The California legislature and governor decide how much
money will go to public schools each year. In recent times the financial crisis
has been so severe that mid-year cuts became necessary to keep the state
solvent.
This has
been very challenging for schools because their budgets must be set in June,
and it is difficult to find enough places to cut after staffing has been locked
in for the year.
There are only five sources of
money for schools in California. First, the state. About 54 percent of school
funds come from the state’s business, corporate, and personal income taxes, and
sales taxes.
The next source is local property
taxes, which account for about 30 percent of school funds, on average,
statewide.
Next,
the federal government contributes about 8 percent of the education budget.
Miscellaneous
payments provide about 6 percent of the total.

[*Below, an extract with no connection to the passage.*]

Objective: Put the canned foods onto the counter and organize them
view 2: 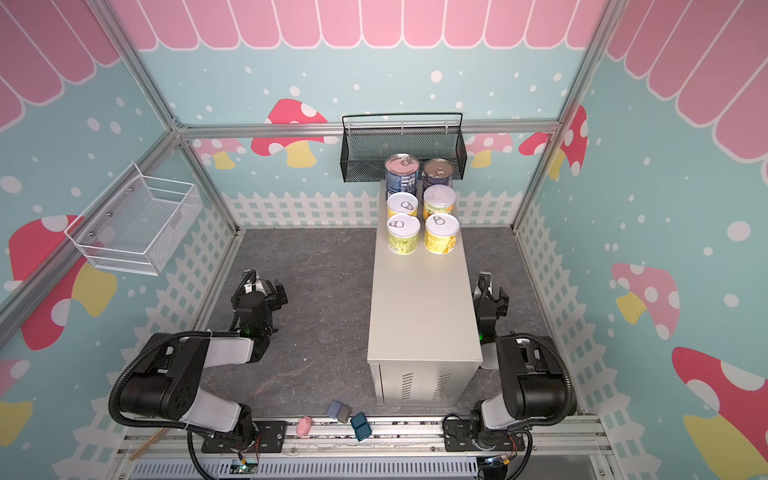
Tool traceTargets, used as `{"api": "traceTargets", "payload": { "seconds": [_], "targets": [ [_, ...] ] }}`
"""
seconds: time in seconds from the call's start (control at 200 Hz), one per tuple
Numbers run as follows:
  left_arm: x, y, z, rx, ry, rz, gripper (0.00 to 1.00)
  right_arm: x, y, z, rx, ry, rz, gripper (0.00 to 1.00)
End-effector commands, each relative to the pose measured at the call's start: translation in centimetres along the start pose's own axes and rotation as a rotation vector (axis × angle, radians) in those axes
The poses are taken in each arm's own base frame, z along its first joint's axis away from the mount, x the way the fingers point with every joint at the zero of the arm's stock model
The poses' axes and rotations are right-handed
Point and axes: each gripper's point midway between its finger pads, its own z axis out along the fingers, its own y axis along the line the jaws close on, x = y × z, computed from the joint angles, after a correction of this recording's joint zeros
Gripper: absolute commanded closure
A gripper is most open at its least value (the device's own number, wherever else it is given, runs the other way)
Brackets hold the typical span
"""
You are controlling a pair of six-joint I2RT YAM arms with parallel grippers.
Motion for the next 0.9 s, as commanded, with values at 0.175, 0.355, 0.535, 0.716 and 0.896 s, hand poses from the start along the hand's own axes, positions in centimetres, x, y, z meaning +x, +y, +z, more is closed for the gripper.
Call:
{"api": "traceTargets", "payload": {
  "seconds": [0.175, 0.355, 0.535, 0.716, 0.896],
  "targets": [
    [-0.7, -0.3, 0.2, 0.05, -0.022, -0.038, 0.01, -1.1, 0.9, -0.4, -0.025, -0.059, -0.022, 0.01],
    [-0.7, -0.8, -0.1, 0.053, -0.043, -0.008, 0.01, -1.0, 0.9, -0.3, -0.031, -0.055, -0.019, 0.0],
    [-0.8, -0.9, -0.1, 0.055, -0.047, -0.01, 0.01, -0.9, 3.6, -2.0, -0.246, -0.134, -0.075, 0.03],
    [-0.7, -0.9, -0.1, 0.055, -0.044, -0.008, 0.0, -0.9, 3.6, -2.1, -0.255, -0.138, -0.069, 0.01],
    [-0.7, -0.9, -0.1, 0.055, -0.045, -0.007, 0.01, -1.0, 3.5, -2.2, -0.255, -0.149, -0.067, 0.01]
  ]
}}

These include fees on
construction; special elections for construction bonds or parcel taxes (which
need a vote for approval); contributions from foundations, businesses, and
individuals; and interest on investments.
Finally, less
than 2 percent of the total — or about $100 per student — comes from the
Lottery. That’s it. There are no other sources of funds.
More
than six million students attend public schools in California — one out of
every eight students in America. Yet more than half the states spend much more
per pupil than we do.
The
huge discrepancy, plus a constant erosion of local control over funding, makes
a good argument for rethinking the way we finance our schools in California.